# Illustration of DocValues, Fielddata and Inverted Index

Hello,

I would like to better understand internal Elasticsearch data structures, more specifically 1) inverted index 2) fielddata and 3) DocValues
Assume we have the following use case:

Sample data 1:
We’re given a "features" field that contains tilde separated letters (each being a feature).

``````{
"docID": 1,
"features": "A~B~C"
},
{
"docID": 2,
"features": "A~C"
},
{
"docID": 3,
"features": "A~C"
}

``````

We want to be able to aggregate the features individually across an index:

``````{
"key": "A",
"doc_count": 3
},
{
"key": "B",
"doc_count": 1
},
{
"key": "C",
"doc_count": 3
}
``````

And aggregate them as they occurred combinatorially (i.e. together):

``````{
"key": "A~B~C",
"doc_count": 1
},
{
"key": "A~C",
"doc_count": 2
}

``````

Mapping 1:

``````"mappings": {
"properties": {
"features" : {
"type" : "text",
"fields" : {
"keyword" : {
"type" : "keyword"
}
},
"analyzer" : "feature_analyzer",
"fielddata" : true
}
}
}
``````

Where the feature analyzer is a simple split along tildes.

QUESTION:
Could you kindly confirm/correct the following data structure hypotheses for the sample data above ?:

DocValues:

DocID Term
1 A~B~C
2 A~C
3 A~C

Inverted Index:

Term DocID
A 1, 2, 3
B 1
C 1, 2, 3

Fielddata, two hypothesis - Inverting the inverted index, what does it really do?

Fielddata - 1:

DocID Terms
1, 2, 3 A
1 B
1, 2, 3 C

Fielddata - 2:

DocID Terms
1 A, B, C or [A, B, C]
2 A, C or [A, C]
3 A, C or [A, C]

We wish to avoid using fielddata.
Now let’s suppose instead of having a multi-field, we duplicate the "features" field, once stored as tilde separated keywords and once as an array:

Let's take the following example:

Sample data 2:

``````{
"docID": 1,
"features": "A~B~C",
"features-array": [A,B,C]
},
"docID": 2,
"features": "A~C",
"features-array": [A,C]
},
{
"docID": 3,
"features": "A~C",
"features-array": [A,C]
}
``````

Mapping 2:

``````"mappings": {
"properties": {
"features": {
"type" : "keyword"
},
"features-array": {
"type": "keyword"
}
}
}
``````

QUESTION:
What are the associated data structures in this case ? Could you kindly confirm confirm/correct the following and illustrate the data structures for the "features-array" field?

• For "features" field:

DocValues:

DocID Term
1 A~B~C
2 A~C
3 A~C

Inverted Index:

Term DocID
A~B~C 1
A~C 2, 3
• For "features-array" field I'm completely unsure

QUESTION:

Given the latter mapping, why can’t the following aggregation identify unique arrays?

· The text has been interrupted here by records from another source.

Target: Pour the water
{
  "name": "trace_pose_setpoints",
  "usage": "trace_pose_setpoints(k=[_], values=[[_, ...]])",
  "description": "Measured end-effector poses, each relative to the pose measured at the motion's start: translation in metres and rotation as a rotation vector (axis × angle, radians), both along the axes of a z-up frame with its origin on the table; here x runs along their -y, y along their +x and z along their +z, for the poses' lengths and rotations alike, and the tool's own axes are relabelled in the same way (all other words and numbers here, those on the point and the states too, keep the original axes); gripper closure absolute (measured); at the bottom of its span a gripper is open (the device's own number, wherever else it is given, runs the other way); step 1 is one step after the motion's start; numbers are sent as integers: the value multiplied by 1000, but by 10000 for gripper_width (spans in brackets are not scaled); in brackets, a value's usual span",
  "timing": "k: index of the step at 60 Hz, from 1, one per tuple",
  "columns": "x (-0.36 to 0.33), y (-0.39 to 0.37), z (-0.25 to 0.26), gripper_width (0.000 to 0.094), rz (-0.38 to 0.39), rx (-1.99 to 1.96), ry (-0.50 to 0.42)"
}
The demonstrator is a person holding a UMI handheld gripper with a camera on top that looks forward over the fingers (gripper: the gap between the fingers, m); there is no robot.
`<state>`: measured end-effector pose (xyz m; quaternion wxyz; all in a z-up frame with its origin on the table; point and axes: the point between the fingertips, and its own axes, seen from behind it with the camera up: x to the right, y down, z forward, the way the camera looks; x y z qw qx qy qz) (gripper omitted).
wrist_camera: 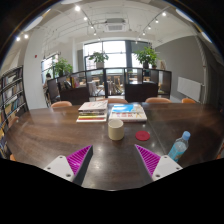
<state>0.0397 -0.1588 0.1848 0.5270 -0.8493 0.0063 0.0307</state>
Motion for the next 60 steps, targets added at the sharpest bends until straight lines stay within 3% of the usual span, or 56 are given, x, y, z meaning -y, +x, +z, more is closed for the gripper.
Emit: trace_pose_setpoints(k=[8,12,22,41,47,53,60], values=[[16,35,-19,81,-61,-2,-28],[39,107,-64,87,-106,13,-28],[56,206,-107,95,-214,51,-28],[-34,273,-137,111,-242,41,60],[-59,279,-141,200,-223,21,88],[-73,286,-135,443,-225,19,138],[-78,280,-132,510,-216,27,135]])
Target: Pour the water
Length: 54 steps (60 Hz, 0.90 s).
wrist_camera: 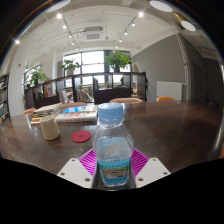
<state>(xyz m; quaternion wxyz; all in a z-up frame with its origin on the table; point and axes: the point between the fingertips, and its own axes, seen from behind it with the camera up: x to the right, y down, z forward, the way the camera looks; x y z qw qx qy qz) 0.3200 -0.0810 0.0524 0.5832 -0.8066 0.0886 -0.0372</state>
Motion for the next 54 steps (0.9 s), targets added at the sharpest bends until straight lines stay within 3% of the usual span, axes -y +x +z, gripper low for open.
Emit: trace_pose_setpoints(k=[9,28,54], values=[[1,-6,0,607,15,58,-2],[-29,-6,21,606,8,240,-108],[-176,-98,119,605,238,1286,-259]])
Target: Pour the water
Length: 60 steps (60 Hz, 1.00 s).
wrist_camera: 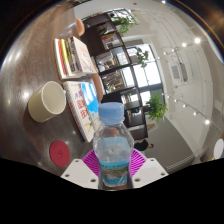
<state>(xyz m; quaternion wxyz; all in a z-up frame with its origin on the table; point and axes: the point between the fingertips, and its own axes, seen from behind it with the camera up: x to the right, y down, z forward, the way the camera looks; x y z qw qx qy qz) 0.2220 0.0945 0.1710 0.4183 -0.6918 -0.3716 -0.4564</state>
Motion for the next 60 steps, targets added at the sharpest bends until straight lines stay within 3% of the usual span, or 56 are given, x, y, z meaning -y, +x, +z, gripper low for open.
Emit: trace_pose_setpoints(k=[21,28,40,47,60], values=[[-50,-58,-15,608,199,670,-108],[-56,-65,-23,606,218,820,-137],[-54,-55,-28,607,172,792,-156],[-50,-57,-19,603,144,579,-118],[-33,-69,40,586,53,-168,84]])
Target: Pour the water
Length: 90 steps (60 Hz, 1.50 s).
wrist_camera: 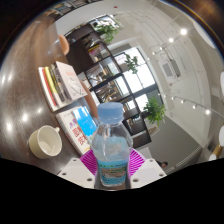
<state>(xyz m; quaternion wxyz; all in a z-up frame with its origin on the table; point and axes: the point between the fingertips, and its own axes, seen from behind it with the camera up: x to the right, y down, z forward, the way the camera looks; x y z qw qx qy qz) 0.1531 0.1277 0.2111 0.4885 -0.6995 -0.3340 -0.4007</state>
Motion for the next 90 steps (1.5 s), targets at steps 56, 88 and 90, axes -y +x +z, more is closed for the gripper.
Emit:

``````GET example-index/_search
{
"size": 0,
"aggs": {
"features": {
"terms": {
"field": "features-array"
}
}
}
}
``````

True Result:

``````        {
"key" : "A",
"doc_count" : 3
},
{
"key" : "B",
"doc_count" : 1
},
{
"key" : "C",
"doc_count" : 3
}
``````

Desired Results:

``````       {
"key" : [“A”, “B”, “C”],
"doc_count" : 1
},
{
"key" : [“A”, “C”],,
"doc_count" : 2
}

``````

Let me know if you need any clarifications regarding my questions.
Thanks !

This topic was automatically closed 28 days after the last reply. New replies are no longer allowed.